__Task to complete__.
Ignoring every picture, return the lines of the listing below word for word, from the line that holds "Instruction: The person" through the line that holds "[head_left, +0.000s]".

__Source data__.
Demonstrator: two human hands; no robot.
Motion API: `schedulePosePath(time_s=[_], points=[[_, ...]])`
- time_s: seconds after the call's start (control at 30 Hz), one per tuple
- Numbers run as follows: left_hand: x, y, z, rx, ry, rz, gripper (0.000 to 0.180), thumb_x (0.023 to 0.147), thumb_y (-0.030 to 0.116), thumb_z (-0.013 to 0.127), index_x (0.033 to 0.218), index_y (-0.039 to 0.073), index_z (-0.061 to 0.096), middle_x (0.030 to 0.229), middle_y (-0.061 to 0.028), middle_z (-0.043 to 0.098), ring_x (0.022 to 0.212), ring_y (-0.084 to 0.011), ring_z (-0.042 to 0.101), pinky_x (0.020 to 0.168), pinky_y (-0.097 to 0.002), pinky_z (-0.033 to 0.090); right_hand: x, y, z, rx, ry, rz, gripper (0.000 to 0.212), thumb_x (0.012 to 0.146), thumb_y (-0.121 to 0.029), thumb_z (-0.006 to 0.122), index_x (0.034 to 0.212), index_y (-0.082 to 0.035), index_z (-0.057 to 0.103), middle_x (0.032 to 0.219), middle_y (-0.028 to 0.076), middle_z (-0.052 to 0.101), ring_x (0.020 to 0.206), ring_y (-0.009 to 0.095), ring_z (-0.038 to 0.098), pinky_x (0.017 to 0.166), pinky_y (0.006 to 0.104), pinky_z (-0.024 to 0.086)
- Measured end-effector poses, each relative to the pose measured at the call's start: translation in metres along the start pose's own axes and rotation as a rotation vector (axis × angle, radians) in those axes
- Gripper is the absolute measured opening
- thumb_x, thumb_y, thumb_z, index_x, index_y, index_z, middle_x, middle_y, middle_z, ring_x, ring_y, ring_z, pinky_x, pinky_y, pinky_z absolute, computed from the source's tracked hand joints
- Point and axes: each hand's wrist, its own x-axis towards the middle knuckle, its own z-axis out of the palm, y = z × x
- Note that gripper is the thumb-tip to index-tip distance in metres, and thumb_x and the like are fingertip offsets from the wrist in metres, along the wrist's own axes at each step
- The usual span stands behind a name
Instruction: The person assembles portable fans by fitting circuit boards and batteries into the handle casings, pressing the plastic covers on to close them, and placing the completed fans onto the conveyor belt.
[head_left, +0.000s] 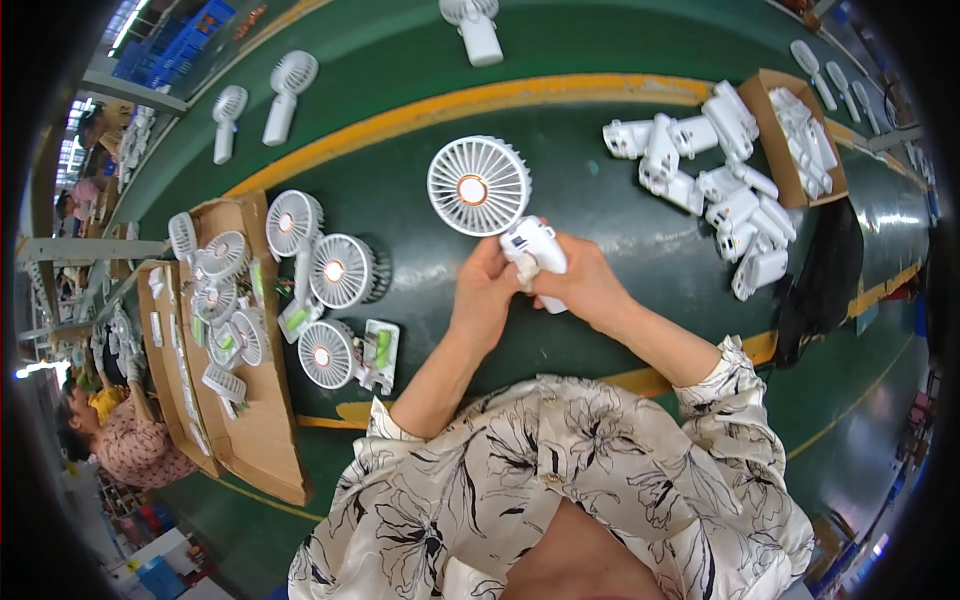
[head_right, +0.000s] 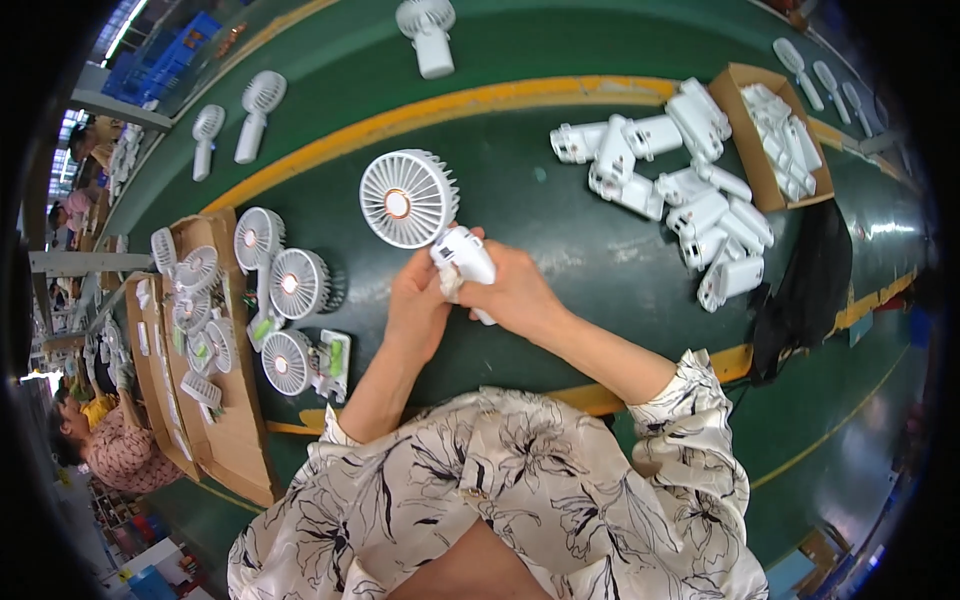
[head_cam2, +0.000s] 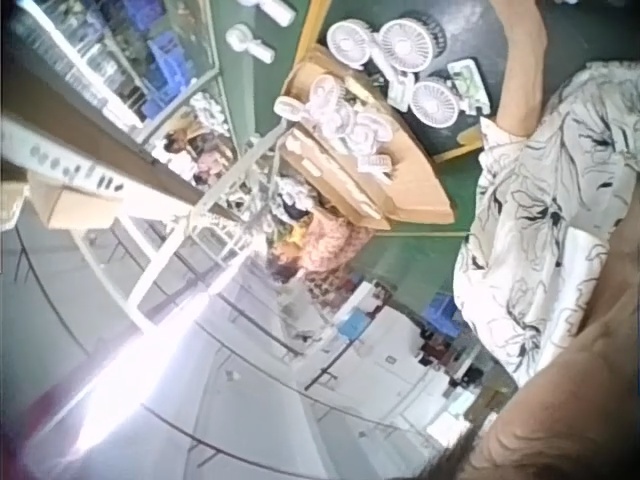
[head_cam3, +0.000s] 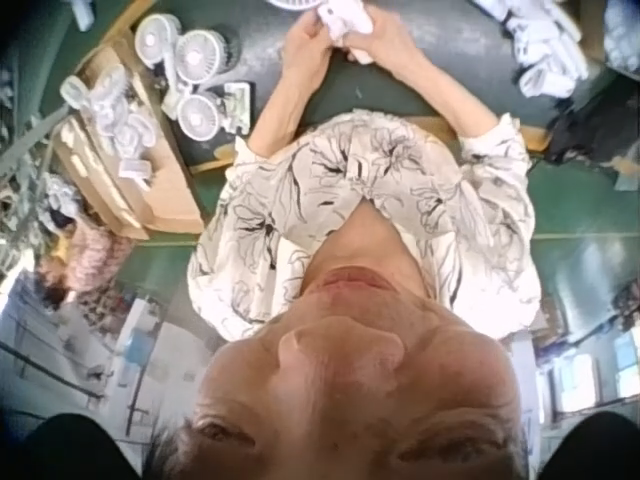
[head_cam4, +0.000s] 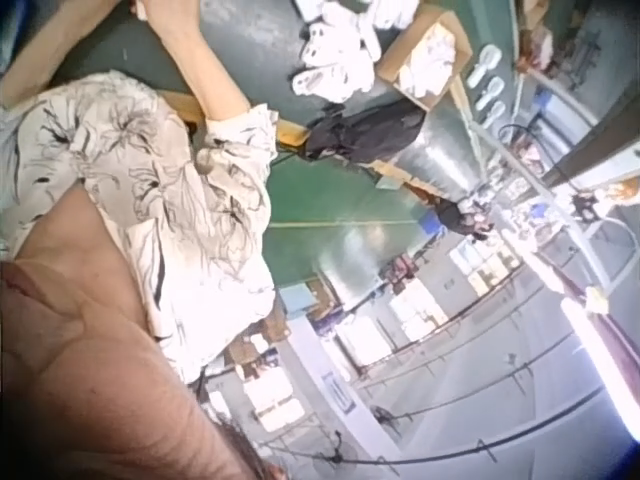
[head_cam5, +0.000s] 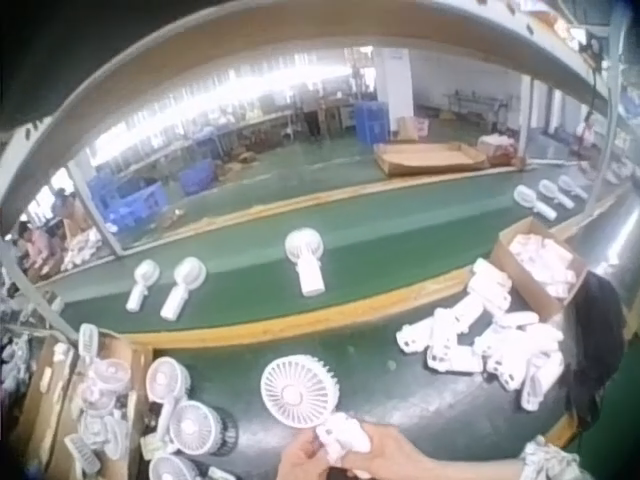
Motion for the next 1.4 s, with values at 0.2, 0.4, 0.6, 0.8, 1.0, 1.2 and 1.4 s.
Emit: schedulePosePath(time_s=[0.2, 0.4, 0.6, 0.8, 1.0, 1.2, 1.4], points=[[-0.025, 0.002, -0.017, 0.104, -0.047, -0.13, 0.038, 0.084, 0.01, 0.051, 0.121, 0.002, 0.044, 0.109, -0.0127, 0.058, 0.101, -0.0193, 0.054, 0.087, -0.0301, 0.041, 0.091, -0.059, -0.065, -0.387, 0.375, -0.245, 0.027, 0.067, -0.018, 0.06, 0.087, -0.001, 0.053, 0.069, 0.013, 0.06, 0.058, 0.02, 0.058, 0.056, 0.0331, 0.047], [-0.041, 0.007, -0.022, 0.189, -0.186, -0.256, 0.034, 0.084, 0.003, 0.051, 0.118, -0.001, 0.046, 0.104, -0.0102, 0.06, 0.092, -0.0113, 0.054, 0.084, -0.0248, 0.041, 0.231, -0.081, -0.165, -1.219, 0.915, -0.247, 0.049, 0.075, -0.036, 0.058, 0.114, -0.01, 0.044, 0.106, 0.02, 0.051, 0.093, 0.037, 0.055, 0.077, 0.0442, 0.045], [-0.047, 0.006, -0.037, 0.208, -0.25, -0.232, 0.038, 0.083, 0.002, 0.05, 0.12, 0.003, 0.045, 0.105, -0.0087, 0.059, 0.094, -0.0096, 0.052, 0.081, -0.0239, 0.041, 0.237, -0.08, -0.096, -1.55, 0.974, -0.69, 0.046, 0.07, -0.031, 0.064, 0.105, -0.006, 0.048, 0.106, 0.015, 0.051, 0.095, 0.034, 0.052, 0.076, 0.0433, 0.045], [-0.057, 0.003, -0.032, 0.347, -0.394, -0.324, 0.037, 0.082, 0.004, 0.051, 0.118, -0.002, 0.046, 0.1, -0.012, 0.061, 0.087, -0.0114, 0.055, 0.077, -0.025, 0.044, 0.128, -0.036, 0.105, -0.991, -0.12, -0.967, 0.053, 0.071, -0.023, 0.064, 0.115, 0.0, 0.045, 0.113, 0.019, 0.048, 0.106, 0.034, 0.044, 0.091, 0.0397, 0.036], [-0.076, 0.009, -0.039, 0.54, -0.485, -0.28, 0.035, 0.081, 0.008, 0.054, 0.114, -0.003, 0.049, 0.096, -0.0109, 0.062, 0.081, -0.0109, 0.056, 0.073, -0.0262, 0.046, 0.098, -0.017, 0.178, -0.965, -0.234, -0.644, 0.067, 0.063, -0.027, 0.062, 0.118, 0.005, 0.038, 0.108, 0.024, 0.046, 0.097, 0.039, 0.046, 0.081, 0.0438, 0.042], [-0.081, 0.012, -0.051, 0.656, -0.46, -0.168, 0.033, 0.074, 0.006, 0.055, 0.105, -0.004, 0.054, 0.084, -0.0122, 0.064, 0.075, -0.0149, 0.059, 0.072, -0.0271, 0.047, 0.071, -0.022, 0.16, -1.103, -0.182, -0.547, 0.072, 0.057, -0.028, 0.066, 0.118, 0.001, 0.041, 0.1, 0.018, 0.053, 0.09, 0.031, 0.052, 0.075, 0.0395, 0.046], [-0.079, 0.017, -0.045, 0.683, -0.433, -0.172, 0.031, 0.075, 0.006, 0.055, 0.105, -0.002, 0.055, 0.084, -0.0116, 0.064, 0.072, -0.0142, 0.059, 0.069, -0.0266, 0.047, 0.022, -0.032, 0.092, -1.095, 0.066, -0.971, 0.062, 0.057, -0.007, 0.069, 0.114, -0.005, 0.045, 0.095, 0.009, 0.049, 0.082, 0.026, 0.053, 0.067, 0.0344, 0.046]])
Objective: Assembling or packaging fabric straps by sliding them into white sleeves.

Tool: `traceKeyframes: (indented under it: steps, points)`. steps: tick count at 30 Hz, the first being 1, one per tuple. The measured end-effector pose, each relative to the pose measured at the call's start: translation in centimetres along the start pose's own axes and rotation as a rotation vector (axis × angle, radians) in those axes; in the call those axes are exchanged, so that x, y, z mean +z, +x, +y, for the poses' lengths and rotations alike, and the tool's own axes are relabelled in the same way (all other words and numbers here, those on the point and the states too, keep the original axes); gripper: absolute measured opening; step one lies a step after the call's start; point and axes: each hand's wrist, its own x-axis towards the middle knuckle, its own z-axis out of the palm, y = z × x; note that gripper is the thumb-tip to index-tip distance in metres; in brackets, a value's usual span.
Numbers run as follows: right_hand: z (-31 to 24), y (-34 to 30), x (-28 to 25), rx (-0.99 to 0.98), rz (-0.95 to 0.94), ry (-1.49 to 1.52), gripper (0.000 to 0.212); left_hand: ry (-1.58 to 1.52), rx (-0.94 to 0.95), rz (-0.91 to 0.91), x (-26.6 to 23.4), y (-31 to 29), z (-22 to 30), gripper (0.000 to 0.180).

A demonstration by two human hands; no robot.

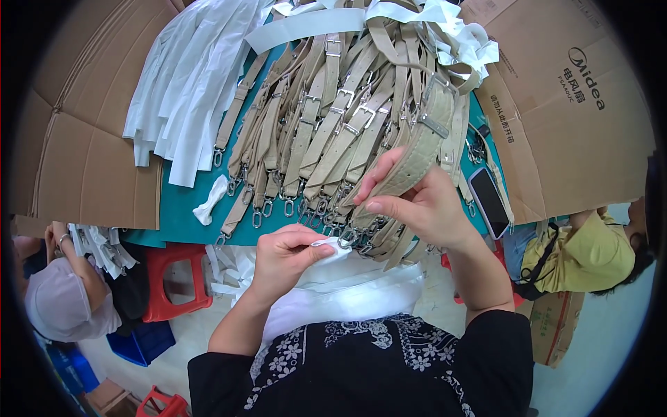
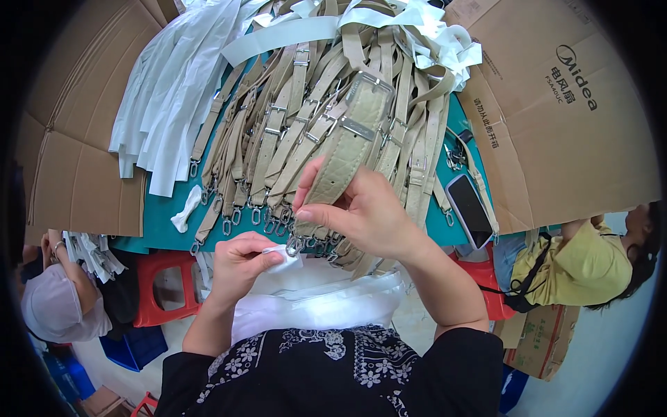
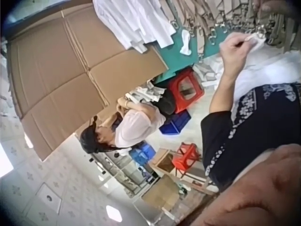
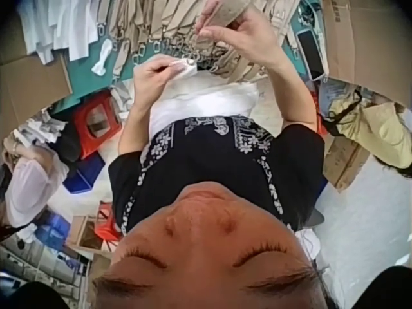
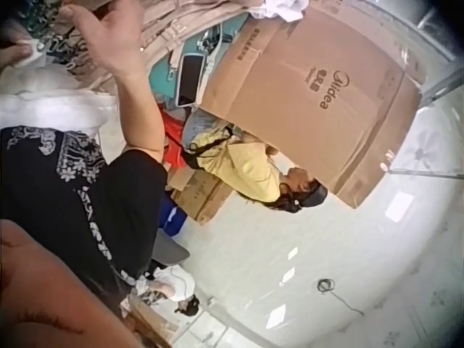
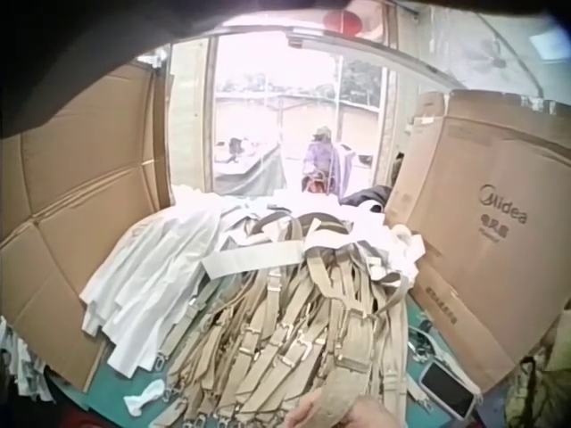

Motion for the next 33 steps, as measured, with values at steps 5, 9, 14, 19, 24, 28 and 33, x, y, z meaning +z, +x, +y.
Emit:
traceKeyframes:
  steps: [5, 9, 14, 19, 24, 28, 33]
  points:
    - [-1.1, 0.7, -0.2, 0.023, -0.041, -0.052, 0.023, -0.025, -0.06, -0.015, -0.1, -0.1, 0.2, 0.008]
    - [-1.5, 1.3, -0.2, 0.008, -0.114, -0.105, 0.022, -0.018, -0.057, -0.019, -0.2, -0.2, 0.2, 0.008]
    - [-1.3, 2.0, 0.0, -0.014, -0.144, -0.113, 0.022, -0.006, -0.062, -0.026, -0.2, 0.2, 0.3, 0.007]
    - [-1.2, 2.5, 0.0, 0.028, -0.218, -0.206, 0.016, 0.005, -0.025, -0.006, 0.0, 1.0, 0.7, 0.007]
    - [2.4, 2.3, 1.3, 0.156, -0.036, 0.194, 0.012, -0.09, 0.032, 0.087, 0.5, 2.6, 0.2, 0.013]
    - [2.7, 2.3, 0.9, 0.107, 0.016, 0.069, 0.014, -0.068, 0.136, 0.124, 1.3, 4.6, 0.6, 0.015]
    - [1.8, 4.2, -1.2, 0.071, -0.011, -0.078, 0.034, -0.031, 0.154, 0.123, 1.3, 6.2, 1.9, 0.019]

__Response to this exercise__.
Instruction: The person assembles portable fans by fitting circuit boards and batteries into the handle casings, pressing the plastic covers on to close them, and placing the completed fans onto the conveyor belt.
[head_left, +0.000s] 

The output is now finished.